Excerpts from a dataset:

★ ★ ★ ★

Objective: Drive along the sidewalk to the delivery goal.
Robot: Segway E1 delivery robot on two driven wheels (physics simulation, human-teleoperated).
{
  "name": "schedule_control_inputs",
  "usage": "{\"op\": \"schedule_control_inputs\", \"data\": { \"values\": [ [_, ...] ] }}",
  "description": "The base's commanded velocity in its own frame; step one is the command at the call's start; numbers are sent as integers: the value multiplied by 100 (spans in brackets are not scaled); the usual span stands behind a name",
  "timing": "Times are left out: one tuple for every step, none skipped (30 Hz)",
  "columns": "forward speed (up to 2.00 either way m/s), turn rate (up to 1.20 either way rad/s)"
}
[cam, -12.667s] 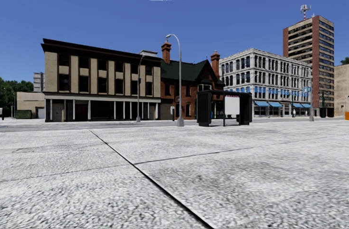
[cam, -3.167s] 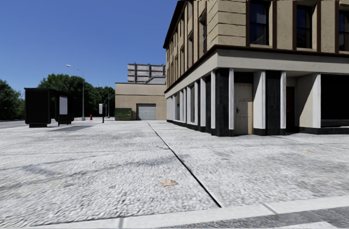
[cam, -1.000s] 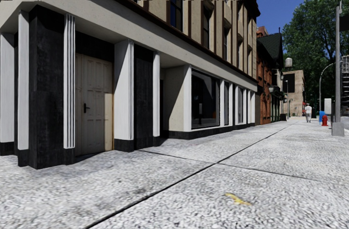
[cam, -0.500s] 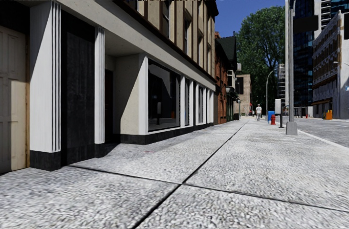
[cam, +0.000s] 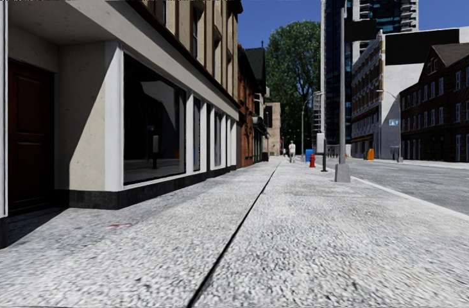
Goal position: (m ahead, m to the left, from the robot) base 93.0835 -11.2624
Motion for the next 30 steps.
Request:
{"op": "schedule_control_inputs", "data": {
  "values": [
    [200, -55],
    [200, -55],
    [200, -55],
    [200, -55],
    [200, -55],
    [200, -55],
    [200, -54],
    [200, -46],
    [200, -46],
    [200, -30],
    [200, -13],
    [200, 0],
    [200, 0],
    [200, 0],
    [200, 0],
    [200, 0],
    [200, 0],
    [200, 0],
    [200, 0],
    [200, 0],
    [200, 0],
    [200, 0],
    [200, 0],
    [200, 0],
    [200, 0],
    [200, 0],
    [200, 0],
    [200, 0],
    [200, 0],
    [200, 0]
  ]
}}
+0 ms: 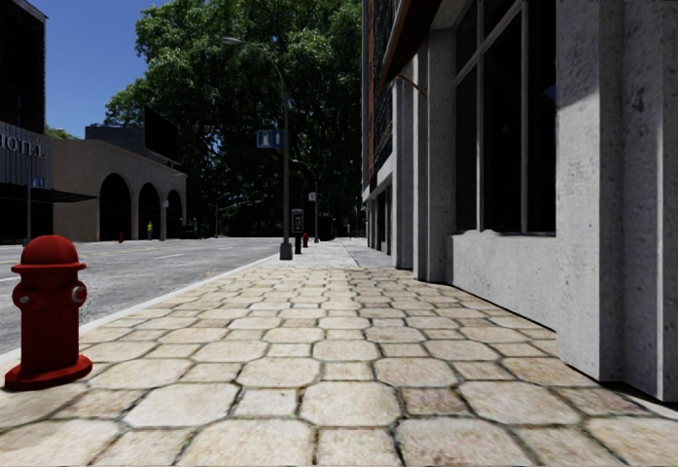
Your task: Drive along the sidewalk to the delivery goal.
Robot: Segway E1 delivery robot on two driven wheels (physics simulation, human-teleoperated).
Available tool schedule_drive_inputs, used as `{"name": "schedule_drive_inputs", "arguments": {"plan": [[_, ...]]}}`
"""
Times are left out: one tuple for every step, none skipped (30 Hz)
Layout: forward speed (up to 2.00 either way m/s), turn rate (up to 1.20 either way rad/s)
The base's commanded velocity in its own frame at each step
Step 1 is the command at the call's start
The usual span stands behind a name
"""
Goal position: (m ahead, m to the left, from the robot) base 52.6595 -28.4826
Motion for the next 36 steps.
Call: {"name": "schedule_drive_inputs", "arguments": {"plan": [[2.0, 0.0], [2.0, 0.0], [2.0, 0.0], [2.0, 0.0], [2.0, 0.0], [2.0, 0.0], [2.0, 0.0], [2.0, 0.0], [2.0, 0.0], [2.0, 0.0], [2.0, 0.0], [2.0, 0.0], [2.0, 0.0], [2.0, 0.0], [2.0, 0.0], [2.0, 0.0], [2.0, 0.0], [2.0, 0.0], [2.0, 0.0], [2.0, 0.0], [2.0, 0.0], [2.0, 0.0], [2.0, 0.0], [2.0, 0.0], [2.0, 0.0], [2.0, 0.0], [2.0, 0.0], [2.0, 0.0], [2.0, 0.0], [2.0, 0.0], [2.0, 0.0], [2.0, 0.0], [2.0, 0.0], [2.0, 0.0], [2.0, 0.0], [2.0, 0.0]]}}
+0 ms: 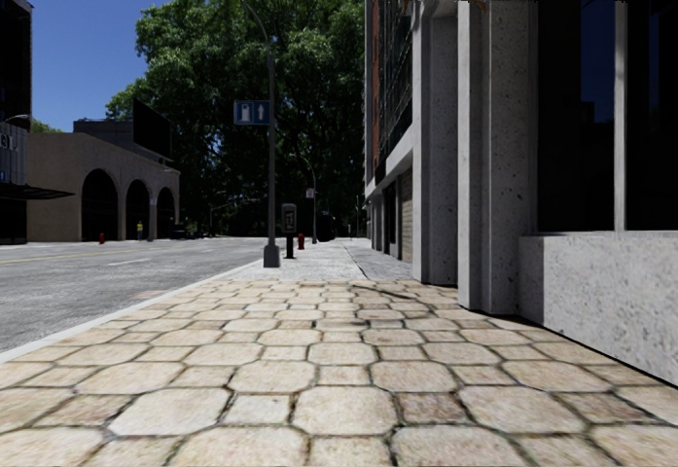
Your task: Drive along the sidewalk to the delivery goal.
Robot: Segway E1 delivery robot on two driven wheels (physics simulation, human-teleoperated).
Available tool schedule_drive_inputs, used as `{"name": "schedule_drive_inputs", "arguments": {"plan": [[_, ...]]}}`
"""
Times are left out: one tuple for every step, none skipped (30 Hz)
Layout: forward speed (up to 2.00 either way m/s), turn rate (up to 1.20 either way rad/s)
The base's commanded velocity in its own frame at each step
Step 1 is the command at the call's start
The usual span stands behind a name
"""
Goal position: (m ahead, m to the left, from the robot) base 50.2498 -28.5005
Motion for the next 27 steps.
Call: {"name": "schedule_drive_inputs", "arguments": {"plan": [[2.0, 0.0], [2.0, 0.0], [2.0, 0.0], [2.0, 0.0], [2.0, 0.0], [2.0, 0.0], [2.0, 0.0], [2.0, 0.0], [2.0, 0.0], [2.0, 0.0], [2.0, 0.0], [2.0, 0.0], [2.0, 0.0], [2.0, 0.0], [2.0, 0.0], [2.0, 0.0], [2.0, 0.0], [2.0, 0.0], [2.0, 0.0], [2.0, 0.0], [2.0, 0.0], [2.0, 0.0], [2.0, 0.0], [2.0, 0.0], [2.0, 0.0], [2.0, 0.0], [2.0, 0.0]]}}
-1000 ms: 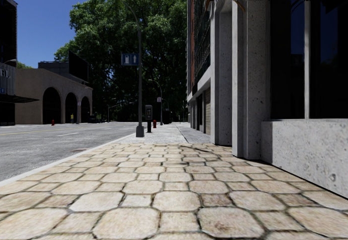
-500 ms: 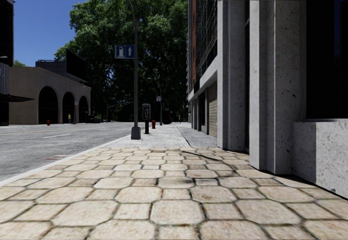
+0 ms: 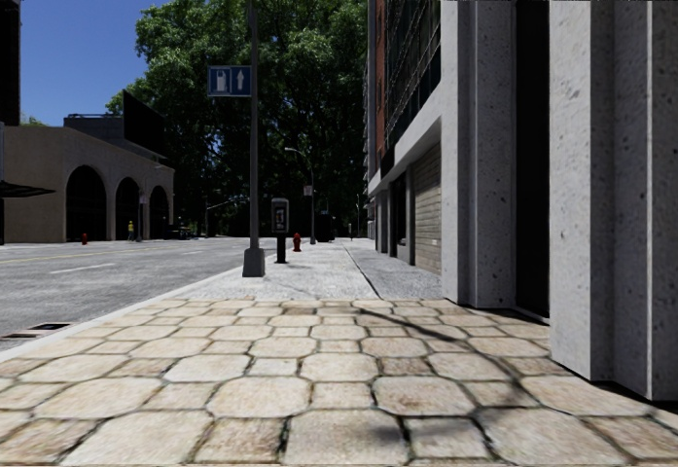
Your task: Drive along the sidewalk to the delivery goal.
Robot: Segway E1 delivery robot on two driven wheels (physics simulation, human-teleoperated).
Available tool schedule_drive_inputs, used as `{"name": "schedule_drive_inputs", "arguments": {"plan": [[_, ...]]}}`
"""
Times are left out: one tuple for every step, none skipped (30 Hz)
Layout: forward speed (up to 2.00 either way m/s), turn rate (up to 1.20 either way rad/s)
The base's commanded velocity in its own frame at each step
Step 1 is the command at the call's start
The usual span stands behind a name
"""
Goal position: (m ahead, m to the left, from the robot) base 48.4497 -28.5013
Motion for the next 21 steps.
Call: {"name": "schedule_drive_inputs", "arguments": {"plan": [[2.0, 0.0], [2.0, 0.0], [2.0, 0.0], [2.0, 0.0], [2.0, 0.0], [2.0, 0.0], [2.0, 0.0], [2.0, 0.0], [2.0, 0.0], [2.0, 0.0], [2.0, 0.0], [2.0, 0.0], [2.0, 0.0], [2.0, 0.0], [2.0, 0.0], [2.0, 0.0], [2.0, 0.0], [2.0, 0.0], [2.0, 0.0], [2.0, 0.0], [2.0, 0.0]]}}
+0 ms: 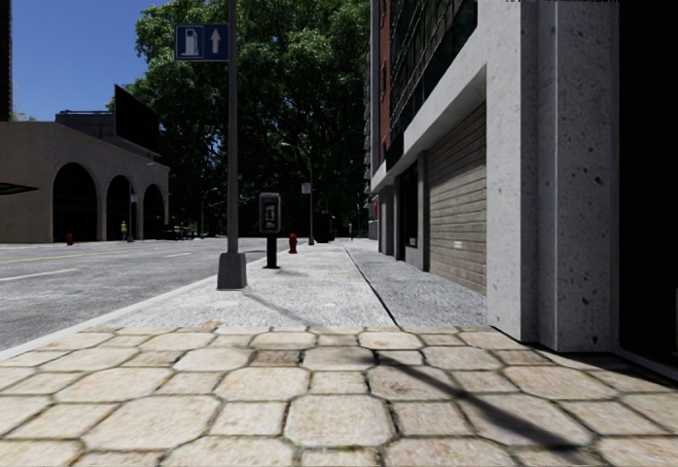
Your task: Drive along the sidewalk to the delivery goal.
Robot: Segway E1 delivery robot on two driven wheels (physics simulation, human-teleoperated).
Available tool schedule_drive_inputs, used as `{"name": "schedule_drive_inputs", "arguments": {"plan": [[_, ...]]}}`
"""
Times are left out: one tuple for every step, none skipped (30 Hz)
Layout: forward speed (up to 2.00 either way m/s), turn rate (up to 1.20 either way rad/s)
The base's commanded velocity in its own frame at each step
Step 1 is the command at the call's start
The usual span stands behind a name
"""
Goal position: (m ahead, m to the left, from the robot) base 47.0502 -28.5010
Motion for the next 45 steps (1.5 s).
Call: {"name": "schedule_drive_inputs", "arguments": {"plan": [[2.0, 0.0], [2.0, 0.0], [2.0, 0.0], [2.0, 0.0], [2.0, 0.0], [2.0, 0.0], [2.0, 0.0], [2.0, 0.0], [2.0, 0.0], [2.0, 0.0], [2.0, 0.0], [2.0, 0.0], [2.0, 0.0], [2.0, 0.0], [2.0, 0.0], [2.0, 0.0], [2.0, 0.0], [2.0, 0.0], [2.0, 0.0], [2.0, 0.0], [2.0, 0.0], [2.0, 0.0], [2.0, 0.0], [2.0, 0.0], [2.0, 0.0], [2.0, 0.0], [2.0, 0.0], [2.0, 0.0], [2.0, 0.0], [2.0, 0.0], [2.0, 0.0], [2.0, 0.0], [2.0, 0.0], [2.0, 0.0], [2.0, 0.0], [2.0, 0.0], [2.0, 0.0], [2.0, 0.0], [2.0, 0.0], [2.0, 0.0], [2.0, 0.0], [2.0, 0.0], [2.0, 0.0], [2.0, 0.0], [2.0, 0.0]]}}
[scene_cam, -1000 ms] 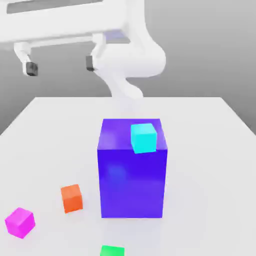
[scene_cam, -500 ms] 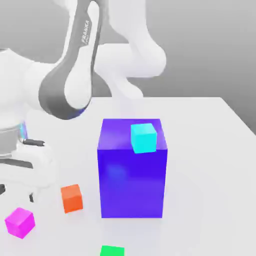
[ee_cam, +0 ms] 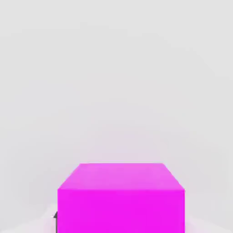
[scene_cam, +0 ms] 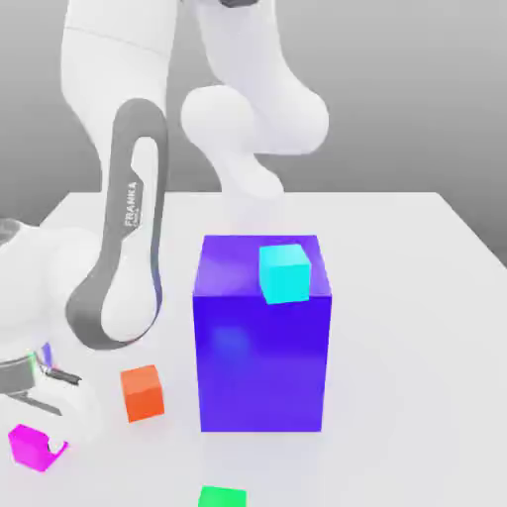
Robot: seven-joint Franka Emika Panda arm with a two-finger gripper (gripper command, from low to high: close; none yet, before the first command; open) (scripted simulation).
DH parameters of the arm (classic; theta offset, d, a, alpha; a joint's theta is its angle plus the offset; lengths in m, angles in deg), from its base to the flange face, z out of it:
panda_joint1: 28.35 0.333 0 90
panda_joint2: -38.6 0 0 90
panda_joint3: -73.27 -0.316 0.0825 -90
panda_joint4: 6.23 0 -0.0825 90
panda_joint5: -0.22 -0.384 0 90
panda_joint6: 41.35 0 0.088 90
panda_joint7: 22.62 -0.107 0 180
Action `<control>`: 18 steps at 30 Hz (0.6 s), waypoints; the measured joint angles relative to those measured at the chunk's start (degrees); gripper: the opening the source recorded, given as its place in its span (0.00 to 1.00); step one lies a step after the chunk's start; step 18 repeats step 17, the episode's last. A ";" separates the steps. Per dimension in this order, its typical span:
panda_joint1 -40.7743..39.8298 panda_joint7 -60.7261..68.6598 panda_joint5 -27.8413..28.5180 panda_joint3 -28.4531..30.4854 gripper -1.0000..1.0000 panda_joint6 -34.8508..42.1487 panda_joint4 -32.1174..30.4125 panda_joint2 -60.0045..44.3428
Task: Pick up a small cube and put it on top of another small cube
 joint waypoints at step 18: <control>17.61 -2.06 12.61 -9.42 1.00 5.54 5.01 2.19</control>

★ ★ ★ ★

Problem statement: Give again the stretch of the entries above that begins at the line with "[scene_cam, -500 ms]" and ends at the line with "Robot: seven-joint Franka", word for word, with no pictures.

Written solution:
[scene_cam, -500 ms] 
[ee_cam, +0 ms] 
[scene_cam, +0 ms] 
Robot: seven-joint Franka Emika Panda arm with a two-finger gripper (gripper command, from low to high: close; none yet, before the first command; open) (scripted simulation).

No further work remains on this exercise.